### Goal of the exercise
Search the records for the word "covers" and pick out every line that has it.

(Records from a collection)
★ ★ ★ ★

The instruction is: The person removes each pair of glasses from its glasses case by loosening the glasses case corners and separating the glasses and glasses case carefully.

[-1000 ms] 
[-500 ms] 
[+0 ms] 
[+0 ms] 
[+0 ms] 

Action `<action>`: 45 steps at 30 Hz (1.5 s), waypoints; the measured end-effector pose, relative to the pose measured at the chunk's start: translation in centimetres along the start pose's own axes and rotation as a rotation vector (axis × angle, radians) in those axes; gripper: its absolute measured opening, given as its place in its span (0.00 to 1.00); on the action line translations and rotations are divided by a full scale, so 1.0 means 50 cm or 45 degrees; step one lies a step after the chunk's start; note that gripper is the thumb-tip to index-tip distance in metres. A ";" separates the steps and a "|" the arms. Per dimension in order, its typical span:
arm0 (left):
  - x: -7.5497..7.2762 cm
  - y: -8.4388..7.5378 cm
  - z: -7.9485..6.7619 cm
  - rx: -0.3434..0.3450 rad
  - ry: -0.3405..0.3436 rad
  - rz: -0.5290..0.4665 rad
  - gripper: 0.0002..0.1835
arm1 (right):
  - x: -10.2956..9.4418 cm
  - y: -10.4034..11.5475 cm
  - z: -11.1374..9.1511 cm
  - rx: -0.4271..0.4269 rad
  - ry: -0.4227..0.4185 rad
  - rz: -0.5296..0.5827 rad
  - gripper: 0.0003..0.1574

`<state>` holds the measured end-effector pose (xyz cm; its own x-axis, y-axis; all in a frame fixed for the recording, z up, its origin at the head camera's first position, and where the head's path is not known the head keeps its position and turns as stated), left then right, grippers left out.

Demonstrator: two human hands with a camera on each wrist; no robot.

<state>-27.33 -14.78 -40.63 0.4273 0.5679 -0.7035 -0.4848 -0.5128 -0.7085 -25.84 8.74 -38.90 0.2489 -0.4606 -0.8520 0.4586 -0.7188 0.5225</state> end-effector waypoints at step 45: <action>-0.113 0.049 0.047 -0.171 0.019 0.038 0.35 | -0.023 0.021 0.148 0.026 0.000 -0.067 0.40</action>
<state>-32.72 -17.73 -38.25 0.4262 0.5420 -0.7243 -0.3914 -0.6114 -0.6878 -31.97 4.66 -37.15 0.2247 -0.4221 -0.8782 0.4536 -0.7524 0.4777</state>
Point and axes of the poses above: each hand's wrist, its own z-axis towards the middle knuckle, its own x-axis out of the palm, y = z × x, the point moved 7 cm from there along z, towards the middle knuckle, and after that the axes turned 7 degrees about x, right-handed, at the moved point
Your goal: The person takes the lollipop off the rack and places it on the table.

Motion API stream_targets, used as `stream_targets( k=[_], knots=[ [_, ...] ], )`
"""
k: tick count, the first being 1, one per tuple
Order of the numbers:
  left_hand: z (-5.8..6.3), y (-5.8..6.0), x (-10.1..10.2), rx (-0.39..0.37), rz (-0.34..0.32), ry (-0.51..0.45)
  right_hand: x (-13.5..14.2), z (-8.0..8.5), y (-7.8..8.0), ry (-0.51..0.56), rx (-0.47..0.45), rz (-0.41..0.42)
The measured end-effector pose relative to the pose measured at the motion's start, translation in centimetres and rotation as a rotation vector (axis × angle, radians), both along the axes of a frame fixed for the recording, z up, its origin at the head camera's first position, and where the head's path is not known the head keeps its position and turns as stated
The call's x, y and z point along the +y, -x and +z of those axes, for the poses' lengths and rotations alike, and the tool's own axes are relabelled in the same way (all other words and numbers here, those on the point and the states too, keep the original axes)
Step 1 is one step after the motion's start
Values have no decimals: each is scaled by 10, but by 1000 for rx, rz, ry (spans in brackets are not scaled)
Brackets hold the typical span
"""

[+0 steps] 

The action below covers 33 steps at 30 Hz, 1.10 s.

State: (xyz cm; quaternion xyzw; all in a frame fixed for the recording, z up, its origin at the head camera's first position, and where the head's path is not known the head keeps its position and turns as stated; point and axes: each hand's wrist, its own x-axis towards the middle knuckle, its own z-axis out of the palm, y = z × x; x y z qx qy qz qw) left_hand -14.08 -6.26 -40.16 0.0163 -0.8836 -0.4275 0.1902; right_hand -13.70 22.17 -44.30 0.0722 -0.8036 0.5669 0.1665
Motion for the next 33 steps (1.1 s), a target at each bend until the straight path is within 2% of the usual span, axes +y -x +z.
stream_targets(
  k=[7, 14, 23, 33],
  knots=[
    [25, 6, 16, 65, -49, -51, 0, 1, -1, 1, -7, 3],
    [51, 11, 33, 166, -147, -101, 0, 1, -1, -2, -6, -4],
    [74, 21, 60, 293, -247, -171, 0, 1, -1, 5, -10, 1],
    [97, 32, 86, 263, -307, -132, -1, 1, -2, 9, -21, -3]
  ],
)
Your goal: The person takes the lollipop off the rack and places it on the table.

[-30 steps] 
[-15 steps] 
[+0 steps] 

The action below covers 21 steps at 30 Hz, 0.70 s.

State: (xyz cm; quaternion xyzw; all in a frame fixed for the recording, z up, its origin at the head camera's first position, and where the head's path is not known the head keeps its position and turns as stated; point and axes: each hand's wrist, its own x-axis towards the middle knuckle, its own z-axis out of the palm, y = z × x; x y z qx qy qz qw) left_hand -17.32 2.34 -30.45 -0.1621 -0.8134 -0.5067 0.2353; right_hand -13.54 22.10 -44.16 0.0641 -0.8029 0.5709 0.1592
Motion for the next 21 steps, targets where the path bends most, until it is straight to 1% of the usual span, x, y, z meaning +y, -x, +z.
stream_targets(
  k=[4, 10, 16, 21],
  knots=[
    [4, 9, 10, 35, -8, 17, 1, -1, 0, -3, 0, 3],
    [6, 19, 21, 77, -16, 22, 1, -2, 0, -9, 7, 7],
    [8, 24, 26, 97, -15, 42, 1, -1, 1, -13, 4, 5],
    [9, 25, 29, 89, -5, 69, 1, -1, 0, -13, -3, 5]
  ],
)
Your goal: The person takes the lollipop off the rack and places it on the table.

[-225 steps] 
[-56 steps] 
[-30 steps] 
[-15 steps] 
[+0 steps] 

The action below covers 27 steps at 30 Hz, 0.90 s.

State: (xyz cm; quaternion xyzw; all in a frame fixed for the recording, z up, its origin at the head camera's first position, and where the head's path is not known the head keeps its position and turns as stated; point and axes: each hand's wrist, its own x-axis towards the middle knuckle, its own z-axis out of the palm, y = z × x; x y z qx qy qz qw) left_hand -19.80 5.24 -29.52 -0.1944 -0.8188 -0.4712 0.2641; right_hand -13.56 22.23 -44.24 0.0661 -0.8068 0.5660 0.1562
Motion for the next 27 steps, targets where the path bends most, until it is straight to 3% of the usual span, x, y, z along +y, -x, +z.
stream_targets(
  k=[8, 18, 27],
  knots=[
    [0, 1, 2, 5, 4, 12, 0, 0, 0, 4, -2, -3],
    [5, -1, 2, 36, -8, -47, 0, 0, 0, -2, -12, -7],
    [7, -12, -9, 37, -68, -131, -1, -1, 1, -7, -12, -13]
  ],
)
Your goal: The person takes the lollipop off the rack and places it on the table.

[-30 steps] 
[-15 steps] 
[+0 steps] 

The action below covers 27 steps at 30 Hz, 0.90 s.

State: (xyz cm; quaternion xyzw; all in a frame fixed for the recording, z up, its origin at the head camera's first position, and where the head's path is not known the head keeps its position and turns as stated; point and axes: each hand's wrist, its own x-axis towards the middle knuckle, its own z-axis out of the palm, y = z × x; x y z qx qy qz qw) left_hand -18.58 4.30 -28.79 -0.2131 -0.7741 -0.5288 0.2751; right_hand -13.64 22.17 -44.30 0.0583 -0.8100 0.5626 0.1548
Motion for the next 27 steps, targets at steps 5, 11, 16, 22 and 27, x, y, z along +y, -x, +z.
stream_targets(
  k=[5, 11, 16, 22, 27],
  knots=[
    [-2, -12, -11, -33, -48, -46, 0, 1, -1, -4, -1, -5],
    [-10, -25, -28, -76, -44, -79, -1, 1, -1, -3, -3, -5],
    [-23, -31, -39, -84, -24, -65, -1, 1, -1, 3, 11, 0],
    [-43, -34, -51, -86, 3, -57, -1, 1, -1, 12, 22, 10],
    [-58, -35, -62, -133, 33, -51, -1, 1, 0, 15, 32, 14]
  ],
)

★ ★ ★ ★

### Solved problem
The action below covers 33 steps at 30 Hz, 1.10 s.
The action below covers 21 steps at 30 Hz, 0.70 s.
The action below covers 27 steps at 30 Hz, 0.90 s.
The action below covers 27 steps at 30 Hz, 0.90 s.

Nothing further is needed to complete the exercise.